* _Exercise instructions_: After finding the line with "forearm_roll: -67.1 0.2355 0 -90" in the entries below, retype exactly each line from there through the line with "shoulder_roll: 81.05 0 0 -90", including that final line.
++++++++++
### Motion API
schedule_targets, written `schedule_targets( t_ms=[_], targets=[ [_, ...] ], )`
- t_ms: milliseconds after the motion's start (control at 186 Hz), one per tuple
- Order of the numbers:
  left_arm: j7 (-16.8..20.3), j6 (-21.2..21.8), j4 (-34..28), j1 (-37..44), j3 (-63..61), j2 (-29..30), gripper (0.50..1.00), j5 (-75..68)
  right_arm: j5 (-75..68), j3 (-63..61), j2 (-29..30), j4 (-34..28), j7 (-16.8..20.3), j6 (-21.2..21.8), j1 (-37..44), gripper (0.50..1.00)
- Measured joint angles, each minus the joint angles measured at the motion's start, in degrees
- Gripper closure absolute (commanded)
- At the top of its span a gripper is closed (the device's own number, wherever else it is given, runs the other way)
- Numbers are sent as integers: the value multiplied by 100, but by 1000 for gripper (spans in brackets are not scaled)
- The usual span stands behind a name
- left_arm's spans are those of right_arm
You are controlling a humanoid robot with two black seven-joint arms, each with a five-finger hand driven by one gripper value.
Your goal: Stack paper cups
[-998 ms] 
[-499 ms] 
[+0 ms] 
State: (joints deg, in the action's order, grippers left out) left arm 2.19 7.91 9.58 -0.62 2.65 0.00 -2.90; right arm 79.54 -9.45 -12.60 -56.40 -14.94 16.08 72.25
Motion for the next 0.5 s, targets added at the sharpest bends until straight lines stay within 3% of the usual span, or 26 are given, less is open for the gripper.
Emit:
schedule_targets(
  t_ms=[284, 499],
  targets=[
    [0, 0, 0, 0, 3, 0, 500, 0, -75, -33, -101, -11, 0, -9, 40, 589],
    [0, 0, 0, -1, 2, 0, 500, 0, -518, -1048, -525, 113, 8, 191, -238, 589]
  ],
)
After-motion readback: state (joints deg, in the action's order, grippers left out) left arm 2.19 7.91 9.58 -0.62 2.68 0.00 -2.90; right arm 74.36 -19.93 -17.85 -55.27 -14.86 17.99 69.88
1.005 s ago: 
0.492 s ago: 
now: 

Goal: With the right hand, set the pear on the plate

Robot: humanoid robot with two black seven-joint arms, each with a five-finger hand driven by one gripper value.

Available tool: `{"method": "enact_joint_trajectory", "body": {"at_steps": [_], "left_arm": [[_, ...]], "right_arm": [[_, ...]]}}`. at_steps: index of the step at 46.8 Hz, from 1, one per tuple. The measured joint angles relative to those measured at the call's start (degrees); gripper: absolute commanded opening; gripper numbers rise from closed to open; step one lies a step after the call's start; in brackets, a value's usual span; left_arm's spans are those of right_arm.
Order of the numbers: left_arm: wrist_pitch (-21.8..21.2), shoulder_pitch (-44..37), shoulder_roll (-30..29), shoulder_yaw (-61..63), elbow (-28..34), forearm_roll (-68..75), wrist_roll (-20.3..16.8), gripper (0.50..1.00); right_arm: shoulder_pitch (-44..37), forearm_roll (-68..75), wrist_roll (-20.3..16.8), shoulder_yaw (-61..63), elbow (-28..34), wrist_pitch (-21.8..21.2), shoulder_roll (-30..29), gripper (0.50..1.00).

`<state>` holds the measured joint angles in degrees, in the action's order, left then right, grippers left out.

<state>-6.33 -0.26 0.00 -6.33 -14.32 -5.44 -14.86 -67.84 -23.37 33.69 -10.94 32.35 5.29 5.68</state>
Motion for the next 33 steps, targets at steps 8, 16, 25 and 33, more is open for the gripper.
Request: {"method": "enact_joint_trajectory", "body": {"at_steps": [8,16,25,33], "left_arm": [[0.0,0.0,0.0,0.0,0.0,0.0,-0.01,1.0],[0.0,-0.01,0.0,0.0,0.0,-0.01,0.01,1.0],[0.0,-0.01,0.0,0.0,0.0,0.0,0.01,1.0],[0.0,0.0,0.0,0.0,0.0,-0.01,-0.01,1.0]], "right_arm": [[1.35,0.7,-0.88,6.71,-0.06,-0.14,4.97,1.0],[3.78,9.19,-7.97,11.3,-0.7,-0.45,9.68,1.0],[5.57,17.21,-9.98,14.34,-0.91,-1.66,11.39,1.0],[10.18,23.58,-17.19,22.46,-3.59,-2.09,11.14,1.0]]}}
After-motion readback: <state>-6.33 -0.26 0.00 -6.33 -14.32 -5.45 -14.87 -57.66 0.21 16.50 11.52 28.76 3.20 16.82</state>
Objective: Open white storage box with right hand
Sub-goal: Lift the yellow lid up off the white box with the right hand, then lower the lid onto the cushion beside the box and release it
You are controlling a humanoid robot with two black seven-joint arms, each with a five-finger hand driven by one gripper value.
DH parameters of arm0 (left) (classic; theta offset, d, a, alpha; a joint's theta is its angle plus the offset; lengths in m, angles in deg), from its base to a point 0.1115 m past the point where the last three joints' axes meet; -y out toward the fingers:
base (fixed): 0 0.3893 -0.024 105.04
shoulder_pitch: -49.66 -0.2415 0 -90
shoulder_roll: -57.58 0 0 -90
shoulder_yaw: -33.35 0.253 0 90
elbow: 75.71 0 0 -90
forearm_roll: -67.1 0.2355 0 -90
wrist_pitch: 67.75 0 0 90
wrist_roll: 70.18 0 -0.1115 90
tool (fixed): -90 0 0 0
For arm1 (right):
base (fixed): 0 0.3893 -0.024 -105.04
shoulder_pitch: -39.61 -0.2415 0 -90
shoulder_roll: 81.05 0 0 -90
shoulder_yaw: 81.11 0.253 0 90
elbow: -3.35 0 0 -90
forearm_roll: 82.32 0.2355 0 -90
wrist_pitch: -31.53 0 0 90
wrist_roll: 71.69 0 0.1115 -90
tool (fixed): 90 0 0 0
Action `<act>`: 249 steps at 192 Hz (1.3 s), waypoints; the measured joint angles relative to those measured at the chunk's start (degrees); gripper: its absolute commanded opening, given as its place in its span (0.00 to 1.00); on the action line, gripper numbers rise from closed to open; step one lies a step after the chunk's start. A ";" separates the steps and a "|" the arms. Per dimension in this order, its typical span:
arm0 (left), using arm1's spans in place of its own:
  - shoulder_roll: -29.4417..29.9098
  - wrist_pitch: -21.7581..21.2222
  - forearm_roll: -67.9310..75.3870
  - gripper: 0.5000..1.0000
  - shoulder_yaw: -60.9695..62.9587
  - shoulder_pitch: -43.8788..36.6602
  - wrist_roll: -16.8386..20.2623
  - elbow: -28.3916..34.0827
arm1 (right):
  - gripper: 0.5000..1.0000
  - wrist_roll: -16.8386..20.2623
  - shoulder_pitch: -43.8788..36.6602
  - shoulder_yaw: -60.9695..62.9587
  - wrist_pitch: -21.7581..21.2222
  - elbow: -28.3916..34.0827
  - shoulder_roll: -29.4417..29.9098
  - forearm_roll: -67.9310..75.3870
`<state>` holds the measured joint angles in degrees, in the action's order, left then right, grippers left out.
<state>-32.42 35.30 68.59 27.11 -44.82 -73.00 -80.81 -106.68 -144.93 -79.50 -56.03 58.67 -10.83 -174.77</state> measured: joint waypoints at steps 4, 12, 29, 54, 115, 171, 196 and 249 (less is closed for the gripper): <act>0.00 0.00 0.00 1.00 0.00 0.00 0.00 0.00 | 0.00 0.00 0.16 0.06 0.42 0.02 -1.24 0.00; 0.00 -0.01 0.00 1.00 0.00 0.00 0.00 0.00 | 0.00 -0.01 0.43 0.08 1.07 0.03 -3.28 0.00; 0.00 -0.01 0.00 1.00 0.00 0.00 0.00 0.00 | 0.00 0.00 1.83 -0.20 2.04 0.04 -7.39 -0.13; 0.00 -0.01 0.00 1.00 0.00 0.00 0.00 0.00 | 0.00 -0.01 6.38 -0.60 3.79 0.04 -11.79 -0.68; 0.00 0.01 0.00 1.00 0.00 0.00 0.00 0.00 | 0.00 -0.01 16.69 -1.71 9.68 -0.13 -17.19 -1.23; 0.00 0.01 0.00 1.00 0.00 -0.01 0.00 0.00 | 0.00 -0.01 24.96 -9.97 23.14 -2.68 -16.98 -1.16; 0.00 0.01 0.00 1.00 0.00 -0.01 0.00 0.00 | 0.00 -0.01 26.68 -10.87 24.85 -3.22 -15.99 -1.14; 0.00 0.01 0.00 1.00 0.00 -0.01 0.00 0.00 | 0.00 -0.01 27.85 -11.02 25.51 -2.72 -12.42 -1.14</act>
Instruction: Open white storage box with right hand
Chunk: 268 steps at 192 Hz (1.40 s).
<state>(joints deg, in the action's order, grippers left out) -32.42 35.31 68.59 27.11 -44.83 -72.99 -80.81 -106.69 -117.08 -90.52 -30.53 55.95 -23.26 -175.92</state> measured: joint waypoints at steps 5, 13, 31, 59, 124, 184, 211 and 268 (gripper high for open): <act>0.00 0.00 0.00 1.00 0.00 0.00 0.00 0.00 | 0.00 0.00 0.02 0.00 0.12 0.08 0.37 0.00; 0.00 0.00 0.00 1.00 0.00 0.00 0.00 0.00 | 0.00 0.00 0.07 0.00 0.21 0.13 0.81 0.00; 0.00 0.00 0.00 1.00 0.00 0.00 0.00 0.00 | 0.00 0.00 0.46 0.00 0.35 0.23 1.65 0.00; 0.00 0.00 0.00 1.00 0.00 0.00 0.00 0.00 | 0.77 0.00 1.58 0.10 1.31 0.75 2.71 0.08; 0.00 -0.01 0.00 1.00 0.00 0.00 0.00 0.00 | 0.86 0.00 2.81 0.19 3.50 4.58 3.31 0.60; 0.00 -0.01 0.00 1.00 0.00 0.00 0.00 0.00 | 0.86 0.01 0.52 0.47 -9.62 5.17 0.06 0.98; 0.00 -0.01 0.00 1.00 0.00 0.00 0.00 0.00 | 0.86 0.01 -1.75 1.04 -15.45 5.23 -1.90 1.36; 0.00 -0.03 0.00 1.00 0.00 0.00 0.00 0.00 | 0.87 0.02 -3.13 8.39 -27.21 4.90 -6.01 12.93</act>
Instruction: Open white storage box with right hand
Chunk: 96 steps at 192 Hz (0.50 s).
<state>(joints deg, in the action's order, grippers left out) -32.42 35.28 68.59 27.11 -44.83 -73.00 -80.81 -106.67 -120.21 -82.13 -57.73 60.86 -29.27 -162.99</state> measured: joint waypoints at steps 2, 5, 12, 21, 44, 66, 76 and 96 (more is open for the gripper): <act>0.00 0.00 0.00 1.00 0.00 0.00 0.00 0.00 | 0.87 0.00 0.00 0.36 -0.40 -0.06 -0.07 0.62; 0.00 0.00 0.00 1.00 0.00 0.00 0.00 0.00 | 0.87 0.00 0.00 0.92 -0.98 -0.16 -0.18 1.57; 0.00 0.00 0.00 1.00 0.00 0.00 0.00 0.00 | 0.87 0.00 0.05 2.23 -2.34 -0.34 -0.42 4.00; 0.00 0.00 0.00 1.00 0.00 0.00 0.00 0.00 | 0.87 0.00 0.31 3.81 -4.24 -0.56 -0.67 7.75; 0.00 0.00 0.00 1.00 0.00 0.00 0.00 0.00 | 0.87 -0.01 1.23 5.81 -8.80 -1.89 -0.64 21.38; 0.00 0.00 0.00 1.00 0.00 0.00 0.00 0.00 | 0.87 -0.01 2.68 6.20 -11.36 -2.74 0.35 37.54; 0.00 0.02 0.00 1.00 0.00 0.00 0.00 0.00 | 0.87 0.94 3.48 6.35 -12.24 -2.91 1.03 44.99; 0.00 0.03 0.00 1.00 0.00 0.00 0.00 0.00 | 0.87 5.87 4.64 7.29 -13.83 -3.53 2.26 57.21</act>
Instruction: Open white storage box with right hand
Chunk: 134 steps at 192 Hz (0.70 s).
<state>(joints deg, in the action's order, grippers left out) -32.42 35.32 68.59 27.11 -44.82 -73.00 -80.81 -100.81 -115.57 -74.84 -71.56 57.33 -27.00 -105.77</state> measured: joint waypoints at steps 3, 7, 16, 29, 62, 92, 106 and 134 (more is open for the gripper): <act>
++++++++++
* _Exercise result_:
forearm_roll: -67.1 0.2355 0 -90
wrist_pitch: 67.75 0 0 90
wrist_roll: 70.18 0 -0.1115 90
tool (fixed): -90 0 0 0
For arm1 (right):
base (fixed): 0 0.3893 -0.024 -105.04
shoulder_pitch: -39.61 -0.2415 0 -90
shoulder_roll: 81.05 0 0 -90

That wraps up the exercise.